TASK DIRECTIONS:
The answer should match the entries below word for word, minus their pictures.

STUDY MATERIAL:
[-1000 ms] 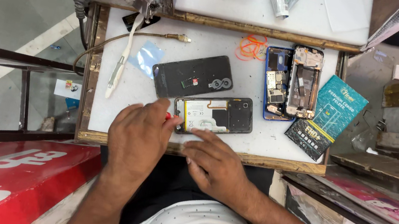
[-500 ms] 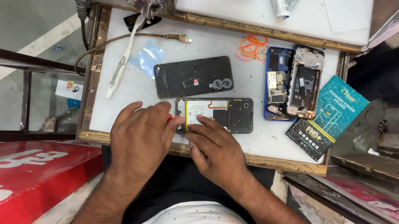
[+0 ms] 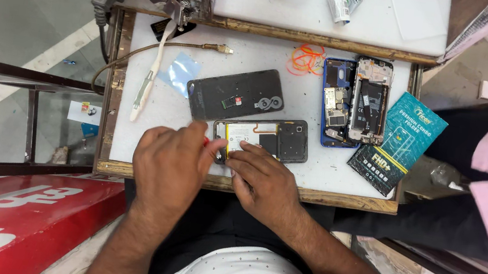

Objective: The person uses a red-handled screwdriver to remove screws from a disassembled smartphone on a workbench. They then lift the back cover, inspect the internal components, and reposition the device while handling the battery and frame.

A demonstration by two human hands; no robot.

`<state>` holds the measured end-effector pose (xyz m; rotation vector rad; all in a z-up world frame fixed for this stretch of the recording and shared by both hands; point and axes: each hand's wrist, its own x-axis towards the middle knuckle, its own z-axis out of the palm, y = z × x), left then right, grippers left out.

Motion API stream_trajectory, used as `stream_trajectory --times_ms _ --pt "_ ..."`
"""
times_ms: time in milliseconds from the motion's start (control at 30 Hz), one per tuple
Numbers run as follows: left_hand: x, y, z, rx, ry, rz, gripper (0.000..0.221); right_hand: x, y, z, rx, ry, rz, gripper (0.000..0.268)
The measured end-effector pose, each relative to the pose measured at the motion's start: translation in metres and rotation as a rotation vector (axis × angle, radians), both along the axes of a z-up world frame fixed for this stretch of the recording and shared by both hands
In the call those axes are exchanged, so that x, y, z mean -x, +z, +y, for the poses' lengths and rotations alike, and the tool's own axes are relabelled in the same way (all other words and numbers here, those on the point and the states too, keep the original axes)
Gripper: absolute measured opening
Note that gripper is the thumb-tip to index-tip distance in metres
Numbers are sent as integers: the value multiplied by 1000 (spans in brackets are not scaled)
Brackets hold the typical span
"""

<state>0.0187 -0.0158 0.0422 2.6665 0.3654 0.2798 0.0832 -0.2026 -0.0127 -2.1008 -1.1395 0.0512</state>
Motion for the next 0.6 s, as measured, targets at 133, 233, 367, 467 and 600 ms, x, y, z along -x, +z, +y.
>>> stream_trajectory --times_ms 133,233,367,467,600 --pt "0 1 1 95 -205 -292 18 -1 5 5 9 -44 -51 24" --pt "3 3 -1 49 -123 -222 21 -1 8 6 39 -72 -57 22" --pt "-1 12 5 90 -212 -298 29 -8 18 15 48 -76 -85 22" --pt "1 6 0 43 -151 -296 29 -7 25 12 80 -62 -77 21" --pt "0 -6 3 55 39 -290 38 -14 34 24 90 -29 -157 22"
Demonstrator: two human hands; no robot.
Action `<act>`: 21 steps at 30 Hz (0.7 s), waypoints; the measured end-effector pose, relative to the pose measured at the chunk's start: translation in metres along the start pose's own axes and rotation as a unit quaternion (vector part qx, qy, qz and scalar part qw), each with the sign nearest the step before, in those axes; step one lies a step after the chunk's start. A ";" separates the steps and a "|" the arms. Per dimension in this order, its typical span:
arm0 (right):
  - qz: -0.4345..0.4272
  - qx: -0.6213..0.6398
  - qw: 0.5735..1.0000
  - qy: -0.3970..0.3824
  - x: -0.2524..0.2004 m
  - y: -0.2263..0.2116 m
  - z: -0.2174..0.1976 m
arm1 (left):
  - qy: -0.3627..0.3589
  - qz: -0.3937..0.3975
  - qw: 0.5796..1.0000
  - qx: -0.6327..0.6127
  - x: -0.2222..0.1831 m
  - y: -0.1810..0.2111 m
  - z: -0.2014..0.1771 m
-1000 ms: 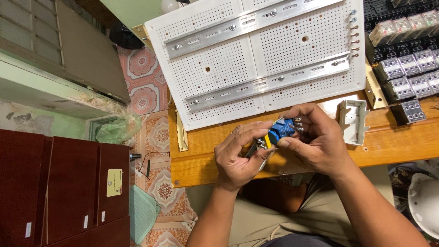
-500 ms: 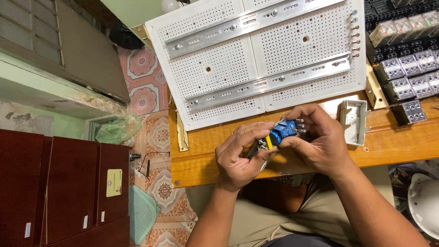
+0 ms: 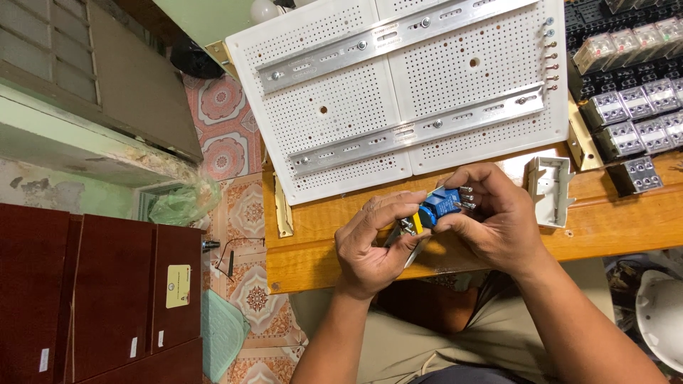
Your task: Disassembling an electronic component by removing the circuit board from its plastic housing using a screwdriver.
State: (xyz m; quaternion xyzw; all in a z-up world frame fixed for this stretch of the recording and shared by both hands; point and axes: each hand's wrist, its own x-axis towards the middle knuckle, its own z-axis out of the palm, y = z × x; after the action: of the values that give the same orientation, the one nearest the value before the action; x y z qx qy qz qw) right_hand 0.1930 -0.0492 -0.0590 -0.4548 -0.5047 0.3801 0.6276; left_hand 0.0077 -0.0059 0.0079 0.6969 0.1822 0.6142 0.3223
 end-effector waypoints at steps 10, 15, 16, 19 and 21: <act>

OUTPUT FOR THIS EXERCISE:
[-1000 ms] 
[-500 ms] 
[+0 ms] 

Objective: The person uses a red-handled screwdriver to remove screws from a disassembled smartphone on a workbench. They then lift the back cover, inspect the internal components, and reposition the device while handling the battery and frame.

A demonstration by two human hands; no robot.

`<state>` holds the measured end-effector pose (xyz m; rotation vector rad; all in a z-up world frame fixed for this stretch of the recording and shared by both hands; point and axes: each hand's wrist, its own x-axis towards the middle knuckle, its own z-axis out of the palm, y = z × x), left then right, grippers left out.

Motion API stream_trajectory, used as `stream_trajectory --times_ms _ --pt "_ ..."`
"""
times_ms: time in milliseconds from the motion's start (control at 30 Hz), one per tuple
Numbers run as follows: left_hand: x, y, z, rx, ry, rz, gripper (0.000..0.221); right_hand: x, y, z, rx, ry, rz, gripper (0.000..0.268)
The measured end-effector pose, each relative to the pose measured at the motion's start: translation in metres and rotation as a rotation vector (axis × angle, radians), both along the axes of a z-up world frame fixed for this stretch of the recording and shared by both hands
In the call those axes are exchanged, so that x, y, z mean -x, +z, +y, for the poses' lengths and rotations alike, and the tool's own axes are relabelled in the same way (all other words and numbers here, those on the point and the states too, keep the original axes)
Gripper: absolute measured opening
Note that gripper is the thumb-tip to index-tip distance in metres
Numbers are sent as integers: the value multiplied by 1000 (spans in brackets are not scaled)
Brackets hold the typical span
"""

<state>0.0187 -0.0158 0.0422 2.6665 0.3654 0.2798 0.0832 -0.2026 -0.0127 -2.1008 -1.1395 0.0512</state>
Motion for the next 0.6 s, as measured, targets at 133, 233, 367, 467 and 600 ms, x, y, z along -x, +z, +y.
>>> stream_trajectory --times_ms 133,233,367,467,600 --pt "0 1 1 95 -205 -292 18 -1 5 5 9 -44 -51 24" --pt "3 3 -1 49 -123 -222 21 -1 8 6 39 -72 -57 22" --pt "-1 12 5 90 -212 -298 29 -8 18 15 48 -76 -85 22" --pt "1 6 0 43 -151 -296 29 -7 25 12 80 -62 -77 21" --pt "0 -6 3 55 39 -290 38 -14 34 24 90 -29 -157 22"
Demonstrator: two human hands; no robot.
Action `<act>`: 21 steps at 30 Hz (0.7 s), waypoints; the measured end-effector pose, relative to the pose measured at the chunk's start: translation in metres along the start pose's own axes and rotation as a unit quaternion (vector part qx, qy, qz and scalar part qw), each with the sign nearest the step before, in those axes; step one lies a step after the chunk's start. A ";" separates the steps and a "|" the arms. Per dimension in this order, its typical span:
arm0 (right):
  - qz: -0.4345..0.4272
  - qx: -0.6213..0.6398
  - qw: 0.5735..1.0000
  - qy: -0.3970..0.3824
  - x: -0.2524..0.2004 m
  - y: -0.2263..0.2116 m
  - z: -0.2174..0.1976 m
arm1 (left):
  - qy: -0.3627..0.3589
  - qz: -0.3937..0.3975
  - qw: 0.5796..1.0000
  - qx: -0.6327..0.6127
  - x: -0.2222..0.1831 m
  - y: -0.1810..0.2111 m
  - z: -0.2014..0.1771 m
-1000 ms: 
-500 ms: 
+0 ms: 
Your task: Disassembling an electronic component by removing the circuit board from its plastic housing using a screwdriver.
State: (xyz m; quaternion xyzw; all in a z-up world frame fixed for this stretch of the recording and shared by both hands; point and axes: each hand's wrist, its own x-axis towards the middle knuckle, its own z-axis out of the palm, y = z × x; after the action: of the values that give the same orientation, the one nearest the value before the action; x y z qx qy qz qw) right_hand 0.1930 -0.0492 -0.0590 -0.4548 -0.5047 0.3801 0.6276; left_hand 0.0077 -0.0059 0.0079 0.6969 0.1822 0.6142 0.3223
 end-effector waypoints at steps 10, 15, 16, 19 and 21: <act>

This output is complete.